In January 2008, a national table of prisons compiled by the Prison Service revealed that the prison had performed worst out of 132 prisons and prison clusters, with low marks for reducing re-offending, organisational effectiveness and decency. A month later, women prisoners complained that the food served at the jail was too high in calories, and made them put on weight. Officials at the prison claimed that healthy options were always available.

In January 2013, the Ministry of Justice announced that an additional houseblock will be constructed at the prison, increasing its capacity.

On 13 April 2018, a Royal Air Force bomb disposal team deployed a bomb disposal robot to interact with a silver Volkswagen Golf at the prison.
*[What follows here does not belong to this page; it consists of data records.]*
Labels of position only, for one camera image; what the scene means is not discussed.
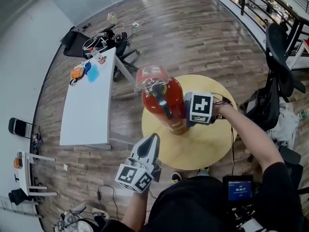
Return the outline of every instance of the round wooden table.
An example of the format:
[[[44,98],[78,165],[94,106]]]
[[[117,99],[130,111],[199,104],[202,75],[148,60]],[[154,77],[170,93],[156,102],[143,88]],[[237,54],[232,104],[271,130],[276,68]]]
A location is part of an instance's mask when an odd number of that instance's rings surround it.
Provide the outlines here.
[[[176,77],[183,88],[183,94],[222,94],[237,109],[231,94],[220,83],[202,75]],[[218,119],[212,125],[195,125],[183,135],[174,135],[161,122],[144,109],[142,116],[143,135],[157,133],[160,136],[159,159],[166,165],[182,170],[195,170],[210,166],[220,160],[232,146],[231,125],[225,119]]]

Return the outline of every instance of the blue object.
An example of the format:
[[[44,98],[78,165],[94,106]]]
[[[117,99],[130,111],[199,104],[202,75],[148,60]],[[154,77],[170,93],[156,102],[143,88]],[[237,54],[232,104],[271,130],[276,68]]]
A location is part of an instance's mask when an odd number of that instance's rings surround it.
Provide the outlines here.
[[[86,64],[85,64],[85,74],[87,74],[88,73],[88,71],[91,69],[91,63],[90,62],[87,62]]]
[[[88,74],[87,74],[88,81],[90,83],[94,82],[98,78],[99,75],[100,75],[100,73],[98,72],[97,65],[93,64],[91,66],[91,69],[88,70]]]

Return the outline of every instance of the orange bag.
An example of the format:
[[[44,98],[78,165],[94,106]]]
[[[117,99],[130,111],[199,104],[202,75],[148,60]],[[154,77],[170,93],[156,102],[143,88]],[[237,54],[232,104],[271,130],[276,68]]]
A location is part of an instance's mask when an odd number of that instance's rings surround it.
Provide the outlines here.
[[[74,85],[79,79],[85,75],[84,67],[76,67],[71,71],[70,85]]]
[[[17,157],[14,159],[14,167],[18,168],[18,169],[22,168],[22,161],[21,161],[21,159],[19,159]]]

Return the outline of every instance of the white table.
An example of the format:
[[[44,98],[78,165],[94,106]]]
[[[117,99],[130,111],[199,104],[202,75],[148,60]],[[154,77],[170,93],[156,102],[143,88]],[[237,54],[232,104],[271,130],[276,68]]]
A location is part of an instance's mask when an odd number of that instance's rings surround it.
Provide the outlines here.
[[[135,87],[135,80],[115,55],[112,48],[102,55],[106,56],[100,65],[94,58],[99,76],[89,82],[87,75],[69,86],[63,109],[60,145],[87,145],[96,148],[111,149],[110,139],[123,143],[135,144],[135,140],[110,131],[110,103],[115,65]]]
[[[24,151],[20,151],[22,155],[22,164],[23,167],[18,169],[18,178],[20,188],[24,191],[27,196],[55,196],[56,192],[30,192],[29,189],[47,189],[44,186],[32,186],[31,178],[30,178],[30,163],[33,163],[34,158],[42,159],[42,160],[51,160],[55,161],[55,158],[44,157],[39,155],[34,155],[30,153],[26,153]]]

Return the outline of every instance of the red fire extinguisher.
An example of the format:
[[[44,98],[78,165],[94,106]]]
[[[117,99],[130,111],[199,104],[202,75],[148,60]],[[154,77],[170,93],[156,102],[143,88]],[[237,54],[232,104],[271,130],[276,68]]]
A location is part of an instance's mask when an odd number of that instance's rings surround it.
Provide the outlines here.
[[[137,72],[136,87],[143,88],[142,101],[171,133],[182,135],[186,127],[183,90],[162,66],[147,66]]]

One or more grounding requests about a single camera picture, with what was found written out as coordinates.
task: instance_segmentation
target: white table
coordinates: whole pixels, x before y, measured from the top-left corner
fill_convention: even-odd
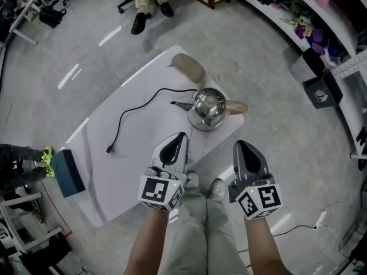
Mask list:
[[[67,141],[87,190],[74,196],[91,223],[100,227],[138,204],[140,176],[145,174],[154,147],[177,132],[189,137],[188,167],[209,153],[239,126],[243,115],[226,117],[211,132],[195,129],[187,112],[171,101],[189,102],[193,92],[161,91],[146,107],[130,112],[122,121],[115,154],[107,154],[123,111],[146,103],[160,88],[198,89],[176,68],[167,66],[178,53],[174,46],[136,72],[87,118]],[[207,75],[205,87],[221,89]]]
[[[42,2],[42,4],[44,6],[48,6],[48,4],[46,3],[46,1],[44,0],[40,0]],[[30,8],[33,8],[35,11],[37,11],[38,13],[40,13],[41,9],[34,4],[34,0],[29,0],[28,3],[26,4],[26,6],[24,7],[23,11],[21,12],[21,14],[18,16],[18,18],[12,23],[10,29],[9,29],[9,33],[13,32],[14,34],[17,34],[18,36],[20,36],[21,38],[27,40],[28,42],[32,43],[33,45],[37,45],[38,42],[36,42],[35,40],[27,37],[26,35],[24,35],[23,33],[21,33],[18,29],[16,29],[16,27],[18,26],[18,24],[20,23],[22,17],[25,17],[28,21],[32,21],[32,19],[27,15],[27,12]]]
[[[56,235],[59,232],[62,232],[62,230],[63,230],[61,227],[57,227],[56,229],[54,229],[54,230],[50,231],[49,233],[45,234],[43,237],[37,238],[36,240],[34,240],[32,242],[29,242],[29,243],[24,243],[23,242],[23,240],[21,239],[21,237],[19,236],[17,230],[15,229],[15,227],[13,225],[13,219],[19,218],[22,215],[30,214],[30,212],[24,212],[21,215],[18,215],[16,217],[12,217],[8,213],[7,207],[17,205],[17,204],[20,204],[20,203],[24,203],[24,202],[28,202],[28,201],[32,201],[32,200],[38,199],[40,197],[42,197],[42,194],[40,192],[38,192],[36,194],[28,195],[26,197],[0,202],[0,212],[4,216],[4,220],[6,222],[7,228],[9,229],[9,232],[13,236],[14,246],[17,249],[17,252],[19,254],[27,253],[30,249],[44,243],[50,237]]]

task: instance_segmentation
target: concrete floor
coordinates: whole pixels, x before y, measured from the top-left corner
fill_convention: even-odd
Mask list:
[[[120,1],[70,0],[68,14],[55,29],[22,28],[39,44],[16,37],[8,51],[0,97],[1,142],[59,149],[129,76],[172,45],[182,46],[231,99],[249,105],[244,125],[194,166],[202,189],[232,164],[237,139],[250,142],[266,156],[283,191],[285,206],[268,219],[270,226],[290,214],[274,234],[300,224],[314,226],[321,211],[327,212],[318,230],[299,228],[276,238],[284,263],[295,274],[331,273],[343,260],[338,243],[355,219],[365,175],[349,158],[352,148],[338,111],[314,109],[291,77],[288,66],[298,56],[297,47],[261,13],[237,0],[219,3],[215,10],[195,0],[170,1],[175,10],[170,19],[152,6],[153,19],[141,35],[133,36],[135,9],[119,14]],[[119,26],[122,30],[99,47]],[[76,64],[83,70],[59,90]],[[66,274],[80,273],[80,265],[97,275],[121,274],[146,208],[137,205],[95,229],[72,198],[62,197],[54,179],[45,179],[44,185],[73,231],[68,237],[73,258],[62,261]],[[46,195],[44,206],[48,224],[60,223],[66,234],[68,227]],[[237,248],[246,249],[243,215],[236,205],[227,208]],[[173,223],[164,258],[174,232]],[[241,256],[249,264],[248,253]]]

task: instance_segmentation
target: person's arm
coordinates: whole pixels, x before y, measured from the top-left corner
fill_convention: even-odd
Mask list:
[[[250,262],[254,275],[289,275],[265,218],[245,219]]]
[[[136,236],[125,275],[156,275],[161,264],[169,212],[150,209]]]

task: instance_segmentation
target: black dress shoe
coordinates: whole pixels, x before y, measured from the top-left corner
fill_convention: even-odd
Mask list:
[[[162,11],[163,15],[165,15],[167,17],[172,17],[174,15],[173,10],[172,10],[171,6],[168,4],[168,2],[165,2],[165,3],[161,4],[161,11]]]
[[[136,17],[134,24],[131,28],[131,34],[141,34],[145,29],[145,22],[147,21],[147,16],[144,13],[139,12]]]
Authorities later stated they had been responding to a reported bomb but it proved to be a hoax.

==Notable inmates==
===Male===
- Dennis McGrory, double jeopardy rapist and murderer.
- Nicholas Prosper, shot dead his mother, brother and sister and planned to commit a mass shooting at a school.

===Female===
- Mahek Bukhari, social media influencer convicted of a double murder of her mother's lover and friend. Sentenced in 2023.
- Lucy Connolly, woman jailed for race hate post in the aftermath of the 2024 Southport attack, released since.
- Rekha Kumari-Baker, woman who stabbed to death her own two children in 2007
- Lucy Letby, neonatal nurse who murdered numerous babies that were in her care
- Virginia McCullough, woman who killed her parents in 2019 and continued to live in the family home for four years; sentenced to life imprisonment with a minimum term of 36 years in 2024.
- Chelsea O'Mahoney, part of a group of youths convicted of the "happy slapping" homophobic killing of David Morley in 2005
- Emma Tustin, woman convicted of torturing and murdering her step-son in June 2020. Sentenced in 2021.